SOURCE_ID="sensor-001"

curl -X POST https://plexus-gateway.fly.dev/ingest \
  -H "x-api-key: $API_KEY" \
  -H "Content-Type: application/json" \
  -d "{
    \"points\": [{
      \"metric\": \"temperature\",
      \"value\": 72.5,
      \"timestamp\": $(date +%s),
      \"source_id\": \"$SOURCE_ID\"
    }]
  }"

Bring Your Own Protocol

For MAVLink, CAN, MQTT, Modbus, OPC-UA, BLE, Serial, or any other protocol, use the upstream Python library directly and pass values to px.send(). Plexus stays out of your decode path:

# CAN example — using python-can directly
import can
from plexus import Plexus

px = Plexus(api_key="plx_xxx", source_id="vehicle-001")
bus = can.interface.Bus(channel="can0", bustype="socketcan")

for msg in bus:
    px.send(f"can.0x{msg.arbitration_id:x}", int.from_bytes(msg.data, "big"))
# MAVLink example — using pymavlink directly
from pymavlink import mavutil
from plexus import Plexus

px = Plexus(api_key="plx_xxx", source_id="drone-001")
conn = mavutil.mavlink_connection("udpin:0.0.0.0:14550")

while True:
    msg = conn.recv_match(blocking=True)
    if msg.get_type() == "ATTITUDE":
        px.send("attitude.roll", msg.roll)
        px.send("attitude.pitch", msg.pitch)

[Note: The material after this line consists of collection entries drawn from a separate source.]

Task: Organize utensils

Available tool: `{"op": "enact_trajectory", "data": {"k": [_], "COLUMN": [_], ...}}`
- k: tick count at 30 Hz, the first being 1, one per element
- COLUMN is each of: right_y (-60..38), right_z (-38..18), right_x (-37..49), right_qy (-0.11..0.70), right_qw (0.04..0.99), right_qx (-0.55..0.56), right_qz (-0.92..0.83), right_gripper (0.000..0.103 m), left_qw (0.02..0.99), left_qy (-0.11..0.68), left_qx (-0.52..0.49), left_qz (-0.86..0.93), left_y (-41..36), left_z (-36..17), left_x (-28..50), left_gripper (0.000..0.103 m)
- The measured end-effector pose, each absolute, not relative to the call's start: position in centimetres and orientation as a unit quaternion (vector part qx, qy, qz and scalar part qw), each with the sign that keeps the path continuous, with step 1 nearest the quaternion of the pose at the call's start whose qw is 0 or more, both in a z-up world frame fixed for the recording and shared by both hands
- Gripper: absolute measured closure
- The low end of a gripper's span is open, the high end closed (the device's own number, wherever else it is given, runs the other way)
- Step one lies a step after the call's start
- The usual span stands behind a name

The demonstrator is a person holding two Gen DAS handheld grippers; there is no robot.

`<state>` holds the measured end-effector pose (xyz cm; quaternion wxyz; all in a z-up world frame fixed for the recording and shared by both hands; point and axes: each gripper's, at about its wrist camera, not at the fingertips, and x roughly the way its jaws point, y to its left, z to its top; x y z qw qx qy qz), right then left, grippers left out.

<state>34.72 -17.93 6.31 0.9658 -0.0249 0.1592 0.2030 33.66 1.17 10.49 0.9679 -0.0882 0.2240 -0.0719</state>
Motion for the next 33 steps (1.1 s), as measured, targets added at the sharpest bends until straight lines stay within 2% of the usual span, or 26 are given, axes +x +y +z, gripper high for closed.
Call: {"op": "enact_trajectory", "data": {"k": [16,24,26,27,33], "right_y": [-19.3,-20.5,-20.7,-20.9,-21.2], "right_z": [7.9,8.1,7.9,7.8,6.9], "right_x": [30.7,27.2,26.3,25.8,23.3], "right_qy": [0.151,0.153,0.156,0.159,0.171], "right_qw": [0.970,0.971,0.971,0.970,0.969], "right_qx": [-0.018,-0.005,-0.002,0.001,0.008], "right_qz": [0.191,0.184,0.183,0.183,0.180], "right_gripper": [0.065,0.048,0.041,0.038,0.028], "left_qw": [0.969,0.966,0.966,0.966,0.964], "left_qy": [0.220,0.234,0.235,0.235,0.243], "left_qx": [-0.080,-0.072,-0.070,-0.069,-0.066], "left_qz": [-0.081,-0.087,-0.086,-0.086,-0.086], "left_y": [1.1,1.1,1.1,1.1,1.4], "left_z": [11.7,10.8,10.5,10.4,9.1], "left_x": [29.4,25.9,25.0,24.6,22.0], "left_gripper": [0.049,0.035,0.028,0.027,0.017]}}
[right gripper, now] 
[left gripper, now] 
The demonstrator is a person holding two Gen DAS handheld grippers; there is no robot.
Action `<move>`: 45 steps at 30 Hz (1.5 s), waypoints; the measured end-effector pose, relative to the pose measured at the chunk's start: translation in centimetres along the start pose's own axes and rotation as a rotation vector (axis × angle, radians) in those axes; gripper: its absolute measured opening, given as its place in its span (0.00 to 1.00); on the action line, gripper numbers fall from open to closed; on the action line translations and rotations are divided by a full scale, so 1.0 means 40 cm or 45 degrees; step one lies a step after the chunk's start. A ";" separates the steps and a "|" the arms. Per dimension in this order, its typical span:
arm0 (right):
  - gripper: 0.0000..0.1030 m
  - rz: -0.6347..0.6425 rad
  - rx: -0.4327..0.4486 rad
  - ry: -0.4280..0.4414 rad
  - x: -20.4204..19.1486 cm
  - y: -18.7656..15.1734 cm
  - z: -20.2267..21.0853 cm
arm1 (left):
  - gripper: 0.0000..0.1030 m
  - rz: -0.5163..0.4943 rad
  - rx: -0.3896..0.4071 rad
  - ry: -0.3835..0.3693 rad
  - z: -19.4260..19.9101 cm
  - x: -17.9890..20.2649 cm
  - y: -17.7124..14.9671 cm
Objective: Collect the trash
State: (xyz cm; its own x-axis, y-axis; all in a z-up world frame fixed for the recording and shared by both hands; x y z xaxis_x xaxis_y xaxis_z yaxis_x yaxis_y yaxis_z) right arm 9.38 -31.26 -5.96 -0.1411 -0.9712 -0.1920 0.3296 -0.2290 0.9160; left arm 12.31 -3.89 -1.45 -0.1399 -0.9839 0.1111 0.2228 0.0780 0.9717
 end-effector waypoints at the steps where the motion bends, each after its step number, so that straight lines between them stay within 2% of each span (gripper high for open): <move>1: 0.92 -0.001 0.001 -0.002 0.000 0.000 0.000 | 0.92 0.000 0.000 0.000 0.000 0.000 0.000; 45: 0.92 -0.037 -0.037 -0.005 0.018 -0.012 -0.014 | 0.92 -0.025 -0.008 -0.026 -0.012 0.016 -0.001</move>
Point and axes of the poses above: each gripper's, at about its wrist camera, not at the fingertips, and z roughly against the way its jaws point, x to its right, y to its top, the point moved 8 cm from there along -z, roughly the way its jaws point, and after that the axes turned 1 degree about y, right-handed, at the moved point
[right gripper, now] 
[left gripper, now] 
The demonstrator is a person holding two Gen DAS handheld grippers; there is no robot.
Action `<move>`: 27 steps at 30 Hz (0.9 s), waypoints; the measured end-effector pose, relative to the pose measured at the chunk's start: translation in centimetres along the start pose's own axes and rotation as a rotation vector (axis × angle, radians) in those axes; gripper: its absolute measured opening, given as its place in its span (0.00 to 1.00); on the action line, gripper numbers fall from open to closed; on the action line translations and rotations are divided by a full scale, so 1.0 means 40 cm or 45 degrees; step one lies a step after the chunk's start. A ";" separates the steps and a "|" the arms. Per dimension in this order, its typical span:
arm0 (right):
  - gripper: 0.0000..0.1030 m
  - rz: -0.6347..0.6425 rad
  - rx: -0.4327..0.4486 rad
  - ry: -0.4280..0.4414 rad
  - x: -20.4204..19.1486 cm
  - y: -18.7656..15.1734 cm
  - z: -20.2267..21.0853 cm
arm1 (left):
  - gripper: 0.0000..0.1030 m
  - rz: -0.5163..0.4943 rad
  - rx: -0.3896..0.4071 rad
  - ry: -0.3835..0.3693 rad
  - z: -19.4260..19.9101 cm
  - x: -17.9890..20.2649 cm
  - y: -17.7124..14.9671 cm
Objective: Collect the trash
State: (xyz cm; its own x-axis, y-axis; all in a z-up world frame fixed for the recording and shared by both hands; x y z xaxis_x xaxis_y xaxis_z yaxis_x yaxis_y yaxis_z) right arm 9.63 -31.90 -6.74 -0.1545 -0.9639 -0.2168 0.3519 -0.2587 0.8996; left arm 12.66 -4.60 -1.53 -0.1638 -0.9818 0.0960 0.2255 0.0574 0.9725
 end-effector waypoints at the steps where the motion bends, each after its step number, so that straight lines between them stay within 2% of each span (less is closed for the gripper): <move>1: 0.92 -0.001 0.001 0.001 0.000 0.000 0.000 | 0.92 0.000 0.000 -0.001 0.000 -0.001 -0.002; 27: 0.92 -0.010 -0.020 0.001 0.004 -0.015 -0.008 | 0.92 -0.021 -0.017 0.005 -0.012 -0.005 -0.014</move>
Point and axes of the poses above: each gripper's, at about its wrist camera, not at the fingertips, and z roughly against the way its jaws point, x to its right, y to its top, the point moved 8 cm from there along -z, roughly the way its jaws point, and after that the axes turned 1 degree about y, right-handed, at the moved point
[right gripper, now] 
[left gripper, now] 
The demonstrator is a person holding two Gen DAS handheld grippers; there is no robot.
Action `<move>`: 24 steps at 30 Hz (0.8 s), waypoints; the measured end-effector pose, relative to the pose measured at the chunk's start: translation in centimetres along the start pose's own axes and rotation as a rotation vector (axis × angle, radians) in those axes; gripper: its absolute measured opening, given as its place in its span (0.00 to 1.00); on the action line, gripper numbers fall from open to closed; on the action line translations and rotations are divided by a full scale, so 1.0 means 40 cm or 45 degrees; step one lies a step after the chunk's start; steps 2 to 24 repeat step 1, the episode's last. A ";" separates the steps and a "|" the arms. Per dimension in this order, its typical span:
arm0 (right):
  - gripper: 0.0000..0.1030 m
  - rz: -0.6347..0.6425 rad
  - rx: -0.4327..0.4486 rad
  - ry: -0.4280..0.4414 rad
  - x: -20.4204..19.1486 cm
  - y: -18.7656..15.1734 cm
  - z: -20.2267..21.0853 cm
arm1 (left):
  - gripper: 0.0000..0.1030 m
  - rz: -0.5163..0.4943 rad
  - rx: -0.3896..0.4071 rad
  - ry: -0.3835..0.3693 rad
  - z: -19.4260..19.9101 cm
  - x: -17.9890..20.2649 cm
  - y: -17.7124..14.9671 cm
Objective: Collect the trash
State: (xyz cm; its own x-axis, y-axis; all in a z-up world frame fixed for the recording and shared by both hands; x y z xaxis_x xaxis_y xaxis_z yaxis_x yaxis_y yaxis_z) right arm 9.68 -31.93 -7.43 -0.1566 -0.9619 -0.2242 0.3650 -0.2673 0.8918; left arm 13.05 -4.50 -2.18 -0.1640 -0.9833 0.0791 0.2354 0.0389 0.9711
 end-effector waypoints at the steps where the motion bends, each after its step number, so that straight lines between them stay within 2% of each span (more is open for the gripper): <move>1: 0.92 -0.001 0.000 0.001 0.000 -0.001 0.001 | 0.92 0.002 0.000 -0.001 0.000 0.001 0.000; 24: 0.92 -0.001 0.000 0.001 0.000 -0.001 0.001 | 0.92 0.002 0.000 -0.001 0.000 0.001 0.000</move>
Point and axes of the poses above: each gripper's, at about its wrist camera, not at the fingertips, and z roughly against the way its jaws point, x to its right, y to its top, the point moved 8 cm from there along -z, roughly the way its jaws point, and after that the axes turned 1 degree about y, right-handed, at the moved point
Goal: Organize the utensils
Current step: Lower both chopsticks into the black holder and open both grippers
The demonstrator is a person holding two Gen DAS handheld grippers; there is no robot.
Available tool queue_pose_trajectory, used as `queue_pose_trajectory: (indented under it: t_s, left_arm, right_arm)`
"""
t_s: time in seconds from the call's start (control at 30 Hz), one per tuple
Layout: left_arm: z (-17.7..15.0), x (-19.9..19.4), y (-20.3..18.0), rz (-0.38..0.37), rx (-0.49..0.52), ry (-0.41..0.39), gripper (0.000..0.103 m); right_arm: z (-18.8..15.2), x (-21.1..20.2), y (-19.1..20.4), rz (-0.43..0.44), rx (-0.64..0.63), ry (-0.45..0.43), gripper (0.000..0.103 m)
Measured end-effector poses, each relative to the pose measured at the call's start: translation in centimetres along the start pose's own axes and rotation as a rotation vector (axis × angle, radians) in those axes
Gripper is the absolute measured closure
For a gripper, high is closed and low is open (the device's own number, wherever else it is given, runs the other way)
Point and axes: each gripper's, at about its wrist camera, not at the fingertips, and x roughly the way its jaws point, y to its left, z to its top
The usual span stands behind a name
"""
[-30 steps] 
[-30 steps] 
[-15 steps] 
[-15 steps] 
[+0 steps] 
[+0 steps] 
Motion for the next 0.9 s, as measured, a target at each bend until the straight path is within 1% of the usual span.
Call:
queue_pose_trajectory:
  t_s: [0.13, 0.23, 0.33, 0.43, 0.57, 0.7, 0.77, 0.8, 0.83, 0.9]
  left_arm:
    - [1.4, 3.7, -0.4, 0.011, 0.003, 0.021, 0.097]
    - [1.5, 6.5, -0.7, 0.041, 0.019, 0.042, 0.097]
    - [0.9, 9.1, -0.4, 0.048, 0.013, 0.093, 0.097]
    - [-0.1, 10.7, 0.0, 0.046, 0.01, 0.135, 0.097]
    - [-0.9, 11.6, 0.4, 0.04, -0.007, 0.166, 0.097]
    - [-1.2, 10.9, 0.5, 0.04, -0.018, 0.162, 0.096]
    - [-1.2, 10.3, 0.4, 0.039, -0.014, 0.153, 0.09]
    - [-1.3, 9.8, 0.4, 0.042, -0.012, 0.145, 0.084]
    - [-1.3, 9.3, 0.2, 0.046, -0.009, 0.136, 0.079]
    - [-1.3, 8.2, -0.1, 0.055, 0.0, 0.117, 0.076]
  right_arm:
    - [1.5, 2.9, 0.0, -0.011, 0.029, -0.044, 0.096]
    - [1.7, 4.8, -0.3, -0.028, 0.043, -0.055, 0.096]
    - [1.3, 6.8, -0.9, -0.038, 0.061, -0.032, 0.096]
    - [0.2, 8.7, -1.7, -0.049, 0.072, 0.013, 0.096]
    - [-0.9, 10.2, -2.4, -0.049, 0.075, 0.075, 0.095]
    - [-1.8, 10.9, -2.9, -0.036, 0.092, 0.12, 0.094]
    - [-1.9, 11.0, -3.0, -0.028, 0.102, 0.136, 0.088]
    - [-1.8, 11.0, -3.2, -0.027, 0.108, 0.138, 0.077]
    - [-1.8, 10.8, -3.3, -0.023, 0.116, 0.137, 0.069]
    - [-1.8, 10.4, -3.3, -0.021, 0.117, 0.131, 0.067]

See docs.plexus.dev/recipes for more.

Python SDK with Sensor Drivers

For Raspberry Pi and other Linux devices, the Python SDK includes sensor drivers:

pip install plexus-python[sensors]
plexus start

Supported Sensors

Sensor Type Metrics I2C Address
MPU6050 6-axis IMU accel_x, accel_y, accel_z, gyro_x, gyro_y, gyro_z 0x68, 0x69
MPU9250 9-axis IMU accel_x, accel_y, accel_z, gyro_x, gyro_y, gyro_z 0x68
BME280 Environment temperature, humidity, pressure 0x76, 0x77

Custom Sensors

from plexus.sensors import BaseSensor, SensorReading

class MySensor(BaseSensor):
    name = "MySensor"
    metrics = ["voltage", "current"]

    def read(self):
        return [
            SensorReading("voltage", read_adc(0) * 3.3),
            SensorReading("current", read_adc(1) * 0.1),
        ]

Errors

Status Meaning
200 Success
400 Bad request (check JSON format)
401 Invalid or missing API key
403 API key lacks permissions
404 Resource not found
410 Resource expired

Clock correction

Embedded devices commonly boot with a wrong system clock — no hardware RTC, NTP unreachable on first boot, or a fresh OS image whose filesystem timestamp is months in the past. Without correction, all telemetry lands at the wrong place on the timeline.

The Python SDK corrects for this automatically over WebSocket. On every connection the gateway returns server_time_ms in the authenticated frame. The SDK computes offset = server_time - device_time and adds it to every timestamp it generates. Data lands at the right time on the dashboard regardless of what the device clock says.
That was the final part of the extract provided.